As these three areas of colour are widely separated, the baren cannot rub across all three together but must 'fly' across the sheet, only 'touching down' in those places where pigment must be pressed into the paper. Striking the wrong place would result in a permanent blot on the surface of the print. The pressure I apply to the back of the paper must thus constantly vary - from nothing at all here in the space between the face and hand ... right up to a full firmness on each printing area. But because these areas are so small, it is easy to overdo the pressure, or to 'lean' too much on the sharply carved edges of the block. The work looks peaceful and calm, but the concentration must be absolute.

As each sheet is finished, the right hand pulls it off the block and lays it face up on the pile to my right, and then while the left hand reaches out to replace the baren and pick up the pigment applicator I check the sheet - my eyes scanning for missed registration or weak colour impression. OK? Then continue with the next sheet ...

One-by-one, the sheets pass over the block to receive the colour, the pile in front of me steadily decreasing, and the pile of printed sheets off to the side just as steadily growing. During the few moments that each sheet is exposed to the air, it loses a bit of the moisture that it contains, so every couple of minutes the steady rhythm pauses for a moment while I use the goathair brush to spread more water over the covering newsprint to make up for the loss. The printing then resumes. Once the flow of the work has become established I make an estimate of how long this colour will take - I count the seconds to do one sheet ... 45 ..., multiply by 130, the number of sheets in the stack, then add a bit extra for water brushing, etc. It seems like the job should take just about 100 minutes ...

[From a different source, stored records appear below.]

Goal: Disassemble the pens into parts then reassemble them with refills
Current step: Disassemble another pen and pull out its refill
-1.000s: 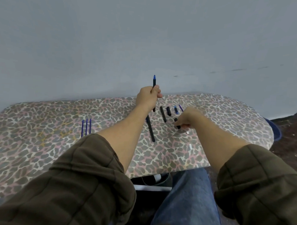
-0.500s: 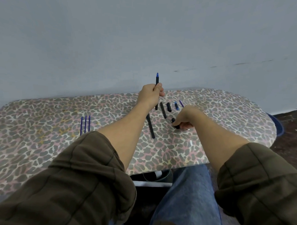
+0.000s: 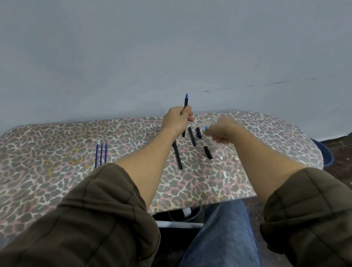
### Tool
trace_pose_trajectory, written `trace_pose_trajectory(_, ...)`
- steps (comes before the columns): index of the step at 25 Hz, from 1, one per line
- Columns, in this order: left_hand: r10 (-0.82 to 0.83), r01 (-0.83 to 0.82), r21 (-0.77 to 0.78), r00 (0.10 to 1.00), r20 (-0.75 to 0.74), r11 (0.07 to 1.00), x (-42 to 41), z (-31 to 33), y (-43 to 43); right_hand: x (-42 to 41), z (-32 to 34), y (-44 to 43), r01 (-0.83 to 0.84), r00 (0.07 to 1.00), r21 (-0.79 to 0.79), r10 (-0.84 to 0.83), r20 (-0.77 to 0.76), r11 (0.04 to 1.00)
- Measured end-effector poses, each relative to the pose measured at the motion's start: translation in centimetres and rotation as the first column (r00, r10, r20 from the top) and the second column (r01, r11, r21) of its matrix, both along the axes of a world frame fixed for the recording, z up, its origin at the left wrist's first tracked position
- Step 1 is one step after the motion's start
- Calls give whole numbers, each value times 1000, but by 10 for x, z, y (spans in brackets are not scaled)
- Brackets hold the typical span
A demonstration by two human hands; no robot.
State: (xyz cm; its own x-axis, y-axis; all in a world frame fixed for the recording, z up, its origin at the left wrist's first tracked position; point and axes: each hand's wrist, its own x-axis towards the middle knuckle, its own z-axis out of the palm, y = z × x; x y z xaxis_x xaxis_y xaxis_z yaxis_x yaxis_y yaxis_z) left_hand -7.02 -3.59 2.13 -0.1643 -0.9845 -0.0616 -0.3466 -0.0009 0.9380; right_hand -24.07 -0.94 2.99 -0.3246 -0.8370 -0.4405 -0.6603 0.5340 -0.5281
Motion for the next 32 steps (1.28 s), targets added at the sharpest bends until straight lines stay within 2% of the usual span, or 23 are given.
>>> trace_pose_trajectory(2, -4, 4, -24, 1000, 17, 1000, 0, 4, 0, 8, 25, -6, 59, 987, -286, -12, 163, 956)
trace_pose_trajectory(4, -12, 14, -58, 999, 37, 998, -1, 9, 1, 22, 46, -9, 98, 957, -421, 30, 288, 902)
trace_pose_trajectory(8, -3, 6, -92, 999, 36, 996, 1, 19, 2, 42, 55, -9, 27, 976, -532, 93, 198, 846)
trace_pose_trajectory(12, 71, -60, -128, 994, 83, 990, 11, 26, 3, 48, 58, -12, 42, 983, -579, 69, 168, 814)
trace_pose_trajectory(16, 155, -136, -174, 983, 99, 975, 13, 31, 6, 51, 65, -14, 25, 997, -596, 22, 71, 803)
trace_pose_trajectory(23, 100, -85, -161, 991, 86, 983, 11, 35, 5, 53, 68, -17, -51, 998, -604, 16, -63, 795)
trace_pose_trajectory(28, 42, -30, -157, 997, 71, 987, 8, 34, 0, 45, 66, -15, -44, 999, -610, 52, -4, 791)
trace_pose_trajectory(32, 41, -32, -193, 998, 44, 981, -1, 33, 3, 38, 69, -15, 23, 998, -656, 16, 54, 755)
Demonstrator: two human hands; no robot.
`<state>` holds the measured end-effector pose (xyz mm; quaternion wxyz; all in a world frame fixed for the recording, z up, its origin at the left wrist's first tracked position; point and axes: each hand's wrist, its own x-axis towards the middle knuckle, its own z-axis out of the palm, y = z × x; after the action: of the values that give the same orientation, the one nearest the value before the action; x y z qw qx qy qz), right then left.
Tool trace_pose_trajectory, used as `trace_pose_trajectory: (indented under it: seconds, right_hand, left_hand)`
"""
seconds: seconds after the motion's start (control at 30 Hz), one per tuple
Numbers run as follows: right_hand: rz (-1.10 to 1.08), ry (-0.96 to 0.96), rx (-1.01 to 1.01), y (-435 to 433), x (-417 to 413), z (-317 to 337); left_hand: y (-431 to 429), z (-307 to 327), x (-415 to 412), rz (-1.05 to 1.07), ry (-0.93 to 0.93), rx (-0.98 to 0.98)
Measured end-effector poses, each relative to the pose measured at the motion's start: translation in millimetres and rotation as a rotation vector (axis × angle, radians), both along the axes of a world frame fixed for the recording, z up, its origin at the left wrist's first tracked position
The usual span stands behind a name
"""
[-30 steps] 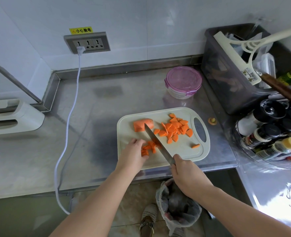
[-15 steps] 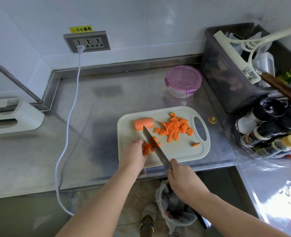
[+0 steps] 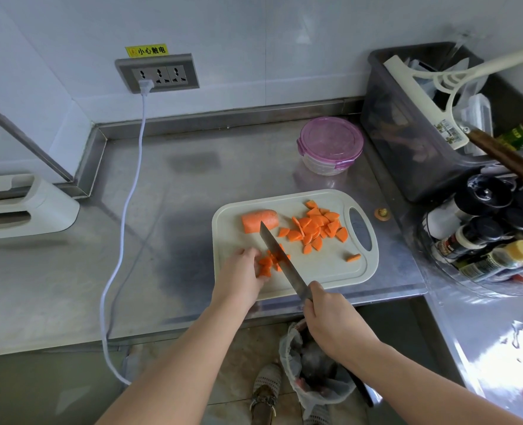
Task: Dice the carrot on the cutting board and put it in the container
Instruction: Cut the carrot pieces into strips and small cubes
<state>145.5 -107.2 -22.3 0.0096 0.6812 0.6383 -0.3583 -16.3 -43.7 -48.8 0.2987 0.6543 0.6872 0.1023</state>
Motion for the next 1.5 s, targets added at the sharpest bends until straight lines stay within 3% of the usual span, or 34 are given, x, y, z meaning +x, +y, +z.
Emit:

It actually takes a bit longer, and I come to the last sheet in the pile just about twenty past nine. I had to pause for a few minutes partway through the job, as the grain of the wood was starting to become apparent in the impression in the region of the face, and I stopped printing and used a small block of 'nagura' (a type of soft stone used in sharpening ...) to lightly grind the surface of the wood. Although these are woodblock prints that I am making, nobody wants to see woodgrain lines running up through a face.

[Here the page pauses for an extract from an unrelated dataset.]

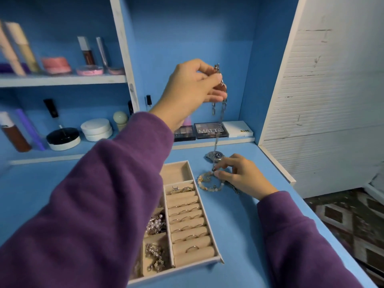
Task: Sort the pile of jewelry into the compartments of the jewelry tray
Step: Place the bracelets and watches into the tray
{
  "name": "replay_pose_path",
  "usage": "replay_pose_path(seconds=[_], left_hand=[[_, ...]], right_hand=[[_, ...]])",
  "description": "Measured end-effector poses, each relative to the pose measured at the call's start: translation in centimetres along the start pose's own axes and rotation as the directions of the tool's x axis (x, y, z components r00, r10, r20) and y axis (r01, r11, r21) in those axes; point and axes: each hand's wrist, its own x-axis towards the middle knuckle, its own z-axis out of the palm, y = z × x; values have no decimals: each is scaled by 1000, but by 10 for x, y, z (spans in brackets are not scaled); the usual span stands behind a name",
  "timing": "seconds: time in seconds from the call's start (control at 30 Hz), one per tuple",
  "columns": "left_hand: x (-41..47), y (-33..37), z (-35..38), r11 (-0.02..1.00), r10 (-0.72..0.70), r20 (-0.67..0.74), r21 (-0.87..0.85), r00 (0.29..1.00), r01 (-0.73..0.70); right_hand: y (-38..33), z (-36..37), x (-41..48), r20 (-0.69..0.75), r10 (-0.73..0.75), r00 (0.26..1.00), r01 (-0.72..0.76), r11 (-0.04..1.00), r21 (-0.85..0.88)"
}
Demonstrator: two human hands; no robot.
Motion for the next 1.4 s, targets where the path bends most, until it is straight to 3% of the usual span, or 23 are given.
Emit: replay_pose_path(seconds=[0.1, 0.23, 0.3, 0.4, 0.5, 0.63, 0.9, 1.1, 1.27, 1.4], left_hand=[[0, 13, -9, 992, 6, -40, -128, 999, -11], [-1, 25, -22, 968, 1, -68, -249, 998, -17], [-3, 31, -29, 964, 11, -79, -265, 997, -32], [-5, 35, -47, 960, 17, -128, -275, 992, -52], [-12, 29, -65, 983, -18, -145, -183, 989, -9], [-26, 9, -76, 992, -114, -122, -70, 986, 106], [-42, -25, -81, 966, -252, -82, 33, 964, 255], [-52, -53, -83, 921, -351, -77, 151, 933, 359], [-64, -81, -85, 843, -433, -44, 334, 900, 422], [-71, -98, -96, 655, -434, 48, 702, 899, 279]], right_hand=[[-3, 3, 1, -113, -10, 994, 16, 998, 52], [-12, 10, 2, -40, -50, 998, 56, 988, 145], [-17, 15, 5, -107, -67, 992, 77, 993, 92], [-19, 7, 10, -219, 16, 976, 23, 985, 172], [-31, -18, 15, -299, 57, 952, 39, 951, 308], [-72, -53, 29, -358, 4, 934, 154, 899, 409], [-155, -79, 44, -313, -114, 943, 274, 798, 536], [-180, -65, 51, -264, -136, 955, 260, 810, 525], [-181, -35, 50, -149, -159, 976, 209, 878, 430], [-175, -14, 49, -92, -156, 983, 178, 925, 337]])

So it's a good start to the day ... only nine thirty, and one of the four colours is already finished. I flip the heavy stack of prints over so that the paper is again face down, and place the pile back on the stand in front of the printing desk, ready for the next colour. But there's no rush to start right away - time to stretch the legs a bit first ... I don't mind sitting in the agura cross-legged position all day, but only if I can get a bit of a break every couple of hours. I move to the kitchen to prepare a cup of tea, and as I do so I pass the dining-room table ... and here are enough distractions to keep me away from the printing bench - if I let them! On top of the pile of papers spread across the desk is the folder with a few notes for the summer issue of the newsletter; this can't be postponed much longer ... Next to that is my notebook with the outline of next year's new print project; I shouldn't be thinking about that until the Hyakunin Isshu series is finished, but of course I am ... Then there is an envelope from a friend in America, containing some designs that he would like me to make into woodblock prints; this too will be a very interesting and attractive project ...

My hand reaches out for one of the files ... but no! Today ... is a printing day! I prepare my mug of tea, and then stop off at my CD shelf on the way back to the workroom. What will be the music to accompany this next printing session? I select a couple of discs and pop one of them into the player before taking my place again on the cushion, making sure that the remote control unit is near to hand. This next colour will be a 'mustard' yellow, overlaying part of the foot to create the straw sandal, and also filling in the wooden frame of the fan this poet is holding. Such small areas of colour are quite easy and quick to print, but do require critical registration; I will have to be extremely careful while inserting the paper into the carved marks.

A few minutes later, the familiar rhythm is in swing again ... pigment application, brushing, paper on top, baren, inspection ... Once the pace has settled down, I jab the button on the remote control, and the CD starts to play.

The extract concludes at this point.